Finding information like this is so exciting, Dorene, and it's especially gratifying to read of an ancestor who was held in such high esteem. He farm looks very well-kept. It's a prize to find a drawing of it along with the article.

Dorene from Ohio said...

Thanks so much for stopping by, Nancy! The drawing of the Milner farm actually was in a reprint of the 1874 Erie County, Ohio Atlas, but it was so close to the date of the "farm tour" in 1875, that I included it in the same blog post. I so wish I knew what Henry and Huldah Milner looked like!

Harriet said...

How cool to find this information on Google Books!

Kellie said...

Is the farm where Nasa was? Very interesting article!!

Dorene from Ohio said...

Grandpa Milner's farm was on South Columbus Avenue, south of the fairgrounds, but north of NASA, on the west side of Columbus Ave. Mom and I drove by the property in the early 1990's, but the house and barns are all gone now. Grandpa and Grandma Steen inherited the property, and after they died in the 1930's, the property wasn't in the family any longer....

Kathy Conway said...

I had a great grandfather that was a "Lodger" at the "Milner Hotel" in the 1940 census and I wasn't sure if it was named after these folks. I can not find any information about it. Then he was living at 145 Jackson St in Sandusky.

Dorene from Ohio said...

Dear Kathy,
My Milners were farmers in Perkins Township, out in the country,
and they died long before 1940. I do not know anything about the
Milner Hotel.
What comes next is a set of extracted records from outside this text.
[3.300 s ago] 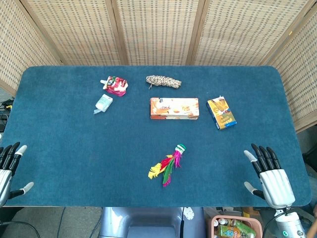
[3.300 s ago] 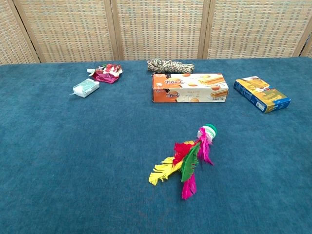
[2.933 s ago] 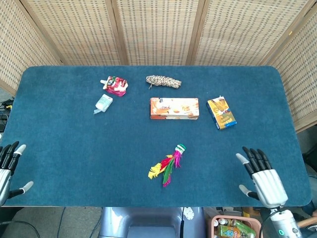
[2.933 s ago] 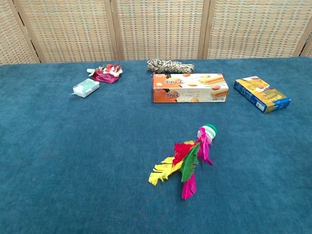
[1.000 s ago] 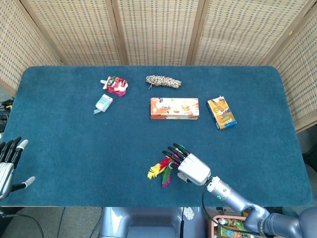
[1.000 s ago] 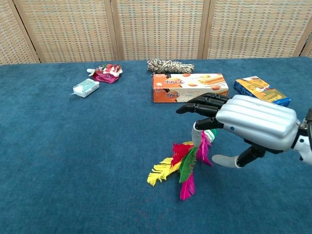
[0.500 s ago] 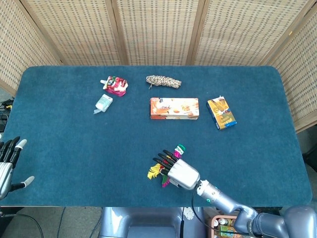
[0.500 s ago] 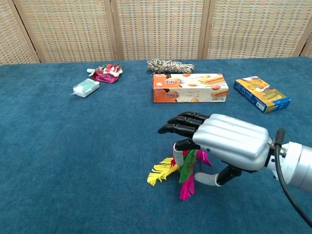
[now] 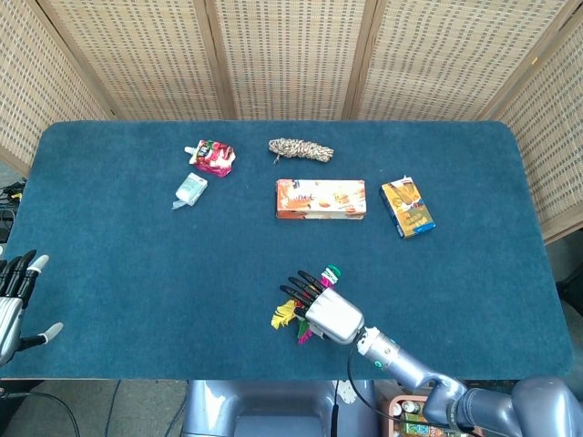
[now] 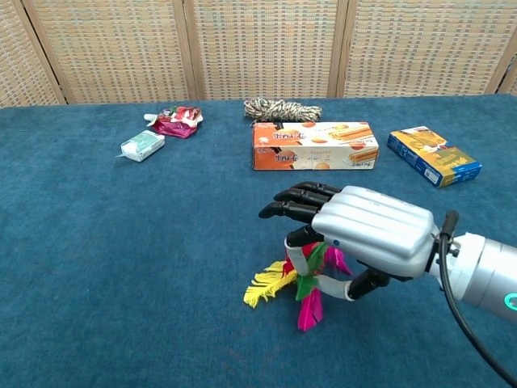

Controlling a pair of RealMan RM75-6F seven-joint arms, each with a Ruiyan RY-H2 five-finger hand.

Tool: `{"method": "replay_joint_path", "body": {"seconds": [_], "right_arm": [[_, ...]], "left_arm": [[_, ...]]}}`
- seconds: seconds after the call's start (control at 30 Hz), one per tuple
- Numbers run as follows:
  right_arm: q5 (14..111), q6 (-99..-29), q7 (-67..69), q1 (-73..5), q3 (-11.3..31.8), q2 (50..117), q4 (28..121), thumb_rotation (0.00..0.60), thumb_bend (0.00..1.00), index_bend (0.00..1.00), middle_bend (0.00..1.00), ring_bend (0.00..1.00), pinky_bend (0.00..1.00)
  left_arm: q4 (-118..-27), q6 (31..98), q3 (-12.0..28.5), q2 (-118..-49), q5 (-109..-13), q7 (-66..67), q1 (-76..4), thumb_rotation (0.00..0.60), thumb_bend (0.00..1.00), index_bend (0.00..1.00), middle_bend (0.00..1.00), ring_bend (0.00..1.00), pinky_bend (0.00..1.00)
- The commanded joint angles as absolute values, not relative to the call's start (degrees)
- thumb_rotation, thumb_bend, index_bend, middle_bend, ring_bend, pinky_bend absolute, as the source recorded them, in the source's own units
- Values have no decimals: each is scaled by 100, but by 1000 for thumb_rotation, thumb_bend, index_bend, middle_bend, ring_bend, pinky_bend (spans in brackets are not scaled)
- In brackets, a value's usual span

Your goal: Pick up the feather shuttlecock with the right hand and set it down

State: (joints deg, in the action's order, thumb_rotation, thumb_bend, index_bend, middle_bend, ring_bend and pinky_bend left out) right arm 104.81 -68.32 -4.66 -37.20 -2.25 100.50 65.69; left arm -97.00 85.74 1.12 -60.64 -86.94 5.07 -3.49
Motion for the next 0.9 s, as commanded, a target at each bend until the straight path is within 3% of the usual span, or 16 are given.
{"method": "replay_joint_path", "body": {"seconds": [0.03, 0.6, 0.9], "right_arm": [[10461, -6818, -463, -3738, -229, 10076, 6540, 600, 429, 531, 95, 0, 0], [10336, -6901, -396, -3834, -148, 10245, 6468, 600, 442, 647, 137, 0, 0], [9937, -6995, 155, -3891, 227, 10024, 7253, 600, 445, 659, 140, 0, 0]], "left_arm": [[-9701, 8570, 108, -6064, -8695, 507, -351, 600, 0, 0, 0, 0, 0], [-9708, 8566, 121, -6025, -8676, 426, -358, 600, 0, 0, 0, 0, 0], [-9720, 8565, 114, -6000, -8689, 387, -360, 600, 0, 0, 0, 0, 0]]}}
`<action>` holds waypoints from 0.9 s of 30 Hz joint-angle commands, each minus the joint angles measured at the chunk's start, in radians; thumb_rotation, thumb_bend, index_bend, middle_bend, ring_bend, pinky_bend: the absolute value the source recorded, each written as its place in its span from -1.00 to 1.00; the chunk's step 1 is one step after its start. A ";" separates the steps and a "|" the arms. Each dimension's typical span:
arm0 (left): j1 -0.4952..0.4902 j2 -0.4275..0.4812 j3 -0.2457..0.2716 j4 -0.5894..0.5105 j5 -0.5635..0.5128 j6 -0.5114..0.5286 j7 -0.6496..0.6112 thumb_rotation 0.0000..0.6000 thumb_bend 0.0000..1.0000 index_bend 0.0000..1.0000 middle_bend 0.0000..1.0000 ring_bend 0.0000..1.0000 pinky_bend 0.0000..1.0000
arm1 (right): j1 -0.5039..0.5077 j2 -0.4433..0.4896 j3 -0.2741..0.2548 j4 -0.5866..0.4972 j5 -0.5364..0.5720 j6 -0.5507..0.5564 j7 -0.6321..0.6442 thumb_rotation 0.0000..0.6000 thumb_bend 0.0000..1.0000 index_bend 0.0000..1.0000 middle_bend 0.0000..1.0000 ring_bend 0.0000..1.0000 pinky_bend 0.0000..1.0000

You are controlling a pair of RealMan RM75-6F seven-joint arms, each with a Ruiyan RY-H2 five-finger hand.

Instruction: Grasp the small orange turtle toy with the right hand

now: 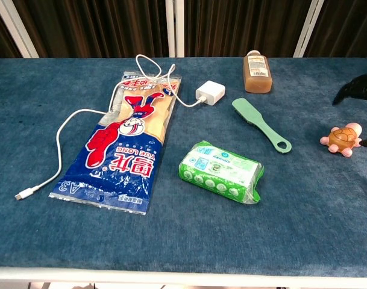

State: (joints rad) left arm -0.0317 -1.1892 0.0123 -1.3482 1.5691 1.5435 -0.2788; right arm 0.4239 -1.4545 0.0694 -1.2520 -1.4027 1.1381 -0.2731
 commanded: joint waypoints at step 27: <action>-0.001 -0.003 0.001 0.010 -0.007 -0.013 -0.009 1.00 -0.87 -0.99 -1.00 -1.00 -0.88 | 0.010 -0.051 -0.038 0.043 -0.045 -0.035 0.066 1.00 -0.31 0.09 -0.33 -0.40 -0.17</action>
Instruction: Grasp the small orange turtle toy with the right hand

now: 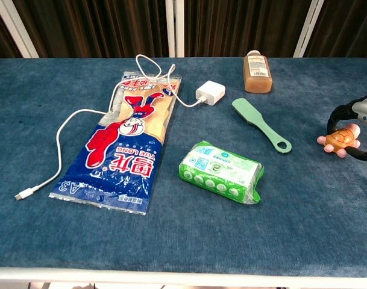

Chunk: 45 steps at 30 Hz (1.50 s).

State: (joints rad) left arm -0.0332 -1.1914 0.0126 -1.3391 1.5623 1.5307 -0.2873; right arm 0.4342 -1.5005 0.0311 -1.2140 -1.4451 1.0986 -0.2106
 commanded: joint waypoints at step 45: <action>0.001 0.014 -0.003 -0.038 0.015 0.021 0.028 1.00 -0.87 -0.99 -1.00 -1.00 -0.88 | -0.084 0.118 0.025 -0.067 0.023 0.126 0.121 1.00 -1.00 -1.00 -1.00 -1.00 -1.00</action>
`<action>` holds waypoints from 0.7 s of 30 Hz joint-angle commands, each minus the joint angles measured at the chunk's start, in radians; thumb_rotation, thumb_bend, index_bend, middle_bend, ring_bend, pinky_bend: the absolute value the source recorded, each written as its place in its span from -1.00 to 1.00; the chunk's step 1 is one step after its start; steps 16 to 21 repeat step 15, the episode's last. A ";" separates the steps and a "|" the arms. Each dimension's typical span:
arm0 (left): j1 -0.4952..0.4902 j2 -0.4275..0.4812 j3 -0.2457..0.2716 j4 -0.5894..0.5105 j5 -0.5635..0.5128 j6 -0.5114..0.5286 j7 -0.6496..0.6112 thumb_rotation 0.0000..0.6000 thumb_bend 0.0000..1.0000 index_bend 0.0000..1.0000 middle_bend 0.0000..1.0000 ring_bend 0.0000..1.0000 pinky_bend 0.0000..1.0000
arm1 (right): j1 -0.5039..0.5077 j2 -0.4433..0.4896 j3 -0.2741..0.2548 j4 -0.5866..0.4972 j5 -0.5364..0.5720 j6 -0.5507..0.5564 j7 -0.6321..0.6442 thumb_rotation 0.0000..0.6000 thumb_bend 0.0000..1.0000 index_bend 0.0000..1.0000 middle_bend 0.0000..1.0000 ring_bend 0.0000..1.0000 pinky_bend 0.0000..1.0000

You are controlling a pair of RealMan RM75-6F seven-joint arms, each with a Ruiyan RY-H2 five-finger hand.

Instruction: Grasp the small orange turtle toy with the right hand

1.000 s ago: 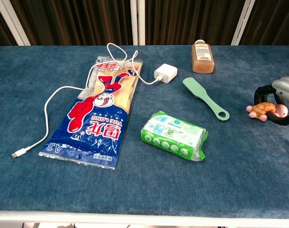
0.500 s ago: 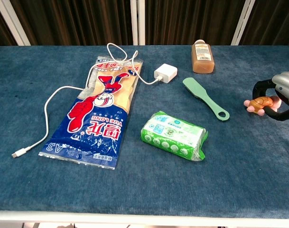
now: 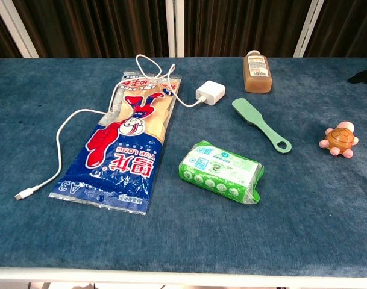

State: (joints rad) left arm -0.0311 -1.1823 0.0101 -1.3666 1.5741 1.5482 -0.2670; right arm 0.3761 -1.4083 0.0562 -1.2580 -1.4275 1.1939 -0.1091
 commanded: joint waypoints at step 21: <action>-0.005 0.039 -0.007 -0.055 -0.009 -0.006 0.044 1.00 -0.87 -0.99 -1.00 -1.00 -0.88 | -0.231 0.165 -0.040 -0.103 -0.032 0.287 0.129 1.00 -1.00 -1.00 -1.00 -1.00 -1.00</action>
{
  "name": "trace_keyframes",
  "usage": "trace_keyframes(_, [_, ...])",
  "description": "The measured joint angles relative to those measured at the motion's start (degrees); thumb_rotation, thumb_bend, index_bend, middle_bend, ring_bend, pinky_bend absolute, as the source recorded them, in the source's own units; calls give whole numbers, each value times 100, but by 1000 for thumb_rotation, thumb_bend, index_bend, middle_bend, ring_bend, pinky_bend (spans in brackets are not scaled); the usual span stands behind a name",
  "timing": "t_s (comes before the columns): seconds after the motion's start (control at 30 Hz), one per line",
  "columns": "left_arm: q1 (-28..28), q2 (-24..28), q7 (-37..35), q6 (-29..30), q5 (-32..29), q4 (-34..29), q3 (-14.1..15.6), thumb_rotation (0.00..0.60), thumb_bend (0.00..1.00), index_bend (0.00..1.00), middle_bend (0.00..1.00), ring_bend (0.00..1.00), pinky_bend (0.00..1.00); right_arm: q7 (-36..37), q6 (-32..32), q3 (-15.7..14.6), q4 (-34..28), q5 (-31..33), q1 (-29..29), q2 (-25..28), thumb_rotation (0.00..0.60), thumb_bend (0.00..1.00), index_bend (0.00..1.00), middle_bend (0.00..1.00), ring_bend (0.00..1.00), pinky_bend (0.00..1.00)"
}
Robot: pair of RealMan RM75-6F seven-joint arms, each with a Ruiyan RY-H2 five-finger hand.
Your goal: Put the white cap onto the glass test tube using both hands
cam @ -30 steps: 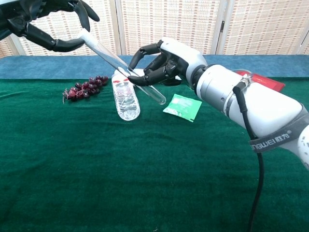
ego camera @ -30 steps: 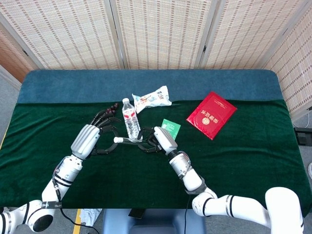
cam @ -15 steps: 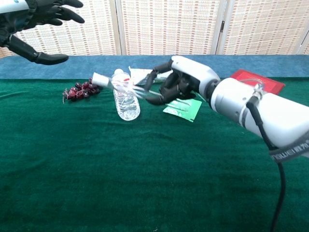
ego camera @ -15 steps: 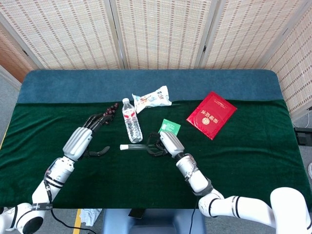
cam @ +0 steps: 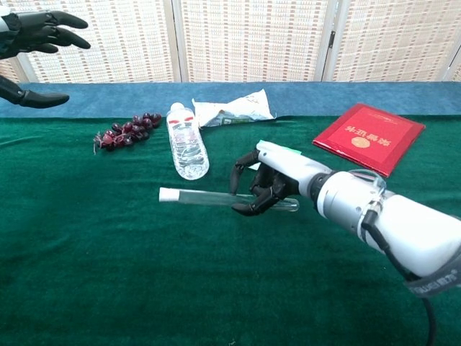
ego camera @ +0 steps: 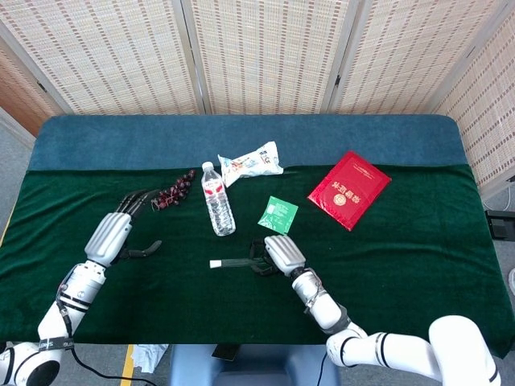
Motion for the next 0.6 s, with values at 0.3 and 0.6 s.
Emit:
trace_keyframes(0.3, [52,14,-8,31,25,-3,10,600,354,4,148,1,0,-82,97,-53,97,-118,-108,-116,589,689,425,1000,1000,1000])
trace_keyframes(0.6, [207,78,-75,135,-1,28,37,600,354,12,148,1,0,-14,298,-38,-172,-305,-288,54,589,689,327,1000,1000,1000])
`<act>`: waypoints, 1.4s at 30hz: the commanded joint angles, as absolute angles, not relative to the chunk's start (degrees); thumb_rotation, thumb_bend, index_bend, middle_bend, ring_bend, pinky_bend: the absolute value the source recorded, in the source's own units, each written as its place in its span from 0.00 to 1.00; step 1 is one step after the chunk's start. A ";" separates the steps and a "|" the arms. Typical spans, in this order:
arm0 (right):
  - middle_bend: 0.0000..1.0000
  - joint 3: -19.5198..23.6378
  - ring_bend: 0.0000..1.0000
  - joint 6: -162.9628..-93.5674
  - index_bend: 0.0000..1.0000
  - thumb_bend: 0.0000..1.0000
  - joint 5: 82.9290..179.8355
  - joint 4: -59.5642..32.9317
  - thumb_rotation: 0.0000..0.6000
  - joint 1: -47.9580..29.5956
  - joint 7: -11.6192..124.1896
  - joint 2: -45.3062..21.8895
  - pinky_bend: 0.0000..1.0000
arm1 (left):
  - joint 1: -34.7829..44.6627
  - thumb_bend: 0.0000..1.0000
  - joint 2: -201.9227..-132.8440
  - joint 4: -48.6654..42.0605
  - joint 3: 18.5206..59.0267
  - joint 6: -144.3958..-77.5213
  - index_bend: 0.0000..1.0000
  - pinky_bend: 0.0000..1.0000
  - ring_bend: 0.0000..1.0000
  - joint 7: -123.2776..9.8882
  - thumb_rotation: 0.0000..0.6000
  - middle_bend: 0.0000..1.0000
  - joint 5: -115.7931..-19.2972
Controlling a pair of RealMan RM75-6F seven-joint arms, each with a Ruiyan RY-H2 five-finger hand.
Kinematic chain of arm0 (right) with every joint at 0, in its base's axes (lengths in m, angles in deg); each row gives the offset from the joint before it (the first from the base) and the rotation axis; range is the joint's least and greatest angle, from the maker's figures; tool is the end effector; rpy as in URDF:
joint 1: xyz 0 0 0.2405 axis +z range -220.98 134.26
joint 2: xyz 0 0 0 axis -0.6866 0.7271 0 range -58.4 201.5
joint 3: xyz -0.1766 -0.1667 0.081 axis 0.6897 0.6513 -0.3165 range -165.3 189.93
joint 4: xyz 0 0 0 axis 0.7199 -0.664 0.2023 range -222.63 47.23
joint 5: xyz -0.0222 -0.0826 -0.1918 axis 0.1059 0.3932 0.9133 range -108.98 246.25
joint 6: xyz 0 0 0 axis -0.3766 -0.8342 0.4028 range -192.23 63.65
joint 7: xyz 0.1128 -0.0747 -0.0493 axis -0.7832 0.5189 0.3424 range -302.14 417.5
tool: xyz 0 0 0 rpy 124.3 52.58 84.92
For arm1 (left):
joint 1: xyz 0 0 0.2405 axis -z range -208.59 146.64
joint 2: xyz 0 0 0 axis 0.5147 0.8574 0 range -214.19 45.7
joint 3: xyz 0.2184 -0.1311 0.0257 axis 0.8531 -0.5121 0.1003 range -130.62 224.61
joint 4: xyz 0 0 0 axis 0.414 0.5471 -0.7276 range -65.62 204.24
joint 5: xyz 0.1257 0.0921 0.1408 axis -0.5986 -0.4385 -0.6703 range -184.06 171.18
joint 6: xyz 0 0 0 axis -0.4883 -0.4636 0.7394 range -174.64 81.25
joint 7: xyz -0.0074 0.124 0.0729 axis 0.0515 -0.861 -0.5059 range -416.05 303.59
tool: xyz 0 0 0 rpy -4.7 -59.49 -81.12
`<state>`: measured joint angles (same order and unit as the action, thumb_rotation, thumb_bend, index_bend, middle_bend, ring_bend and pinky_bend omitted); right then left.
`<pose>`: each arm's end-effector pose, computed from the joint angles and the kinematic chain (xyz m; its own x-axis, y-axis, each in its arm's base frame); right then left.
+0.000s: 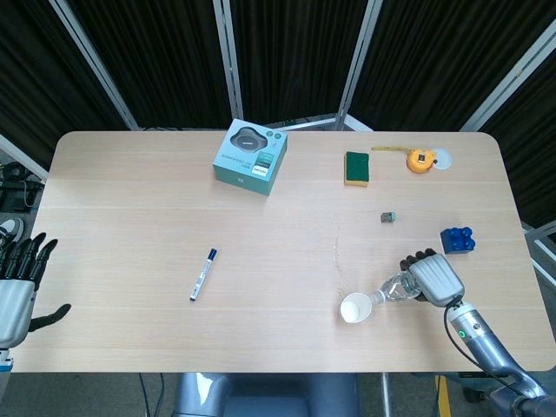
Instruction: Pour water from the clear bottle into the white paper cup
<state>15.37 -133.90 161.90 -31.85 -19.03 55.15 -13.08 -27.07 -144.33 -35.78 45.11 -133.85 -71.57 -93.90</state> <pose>-0.3277 -0.2830 0.0520 0.6855 -0.1197 0.7182 -0.6973 -0.3916 0.6003 -0.2703 0.1694 0.1641 0.5012 -0.0075 0.8653 0.8648 -0.0290 -0.5012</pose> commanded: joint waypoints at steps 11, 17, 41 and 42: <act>0.65 15.01 0.54 -135.53 0.53 0.51 162.27 -33.68 1.00 -19.61 60.26 -13.40 0.43 | -27.10 0.00 -144.32 -35.89 45.17 -133.82 0.00 0.00 0.00 -71.69 1.00 0.00 -93.84; 0.66 15.42 0.54 -137.60 0.54 0.51 163.85 -35.32 1.00 -19.84 62.28 -14.16 0.43 | -27.10 0.00 -144.45 -35.99 45.18 -133.80 0.00 0.00 0.00 -71.98 1.00 0.00 -93.79; 0.66 14.80 0.54 -138.51 0.54 0.51 164.07 -32.89 1.00 -20.04 69.65 -12.82 0.43 | -27.08 0.00 -144.27 -36.09 45.18 -133.73 0.00 0.00 0.00 -71.76 1.00 0.00 -93.67; 0.66 14.79 0.54 -138.50 0.54 0.51 164.07 -32.85 1.00 -20.05 69.66 -12.78 0.43 | -27.08 0.00 -144.28 -36.11 45.20 -133.71 0.00 0.00 0.00 -71.79 1.00 0.00 -93.68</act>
If I ever run across any info., I will be in touch!

Dorene from Ohio said...

PS - Kathy - I just found this on Google News Archives:

https://news.google.com/newspapers?nid=1350&dat=20060202&id=unFPAAAAIBAJ&sjid=aAQEAAAAIBAJ&pg=5593,168171&hl=en

Turns out the Milner hotels were a chain, and I do not see a connection
to Erie County Milners.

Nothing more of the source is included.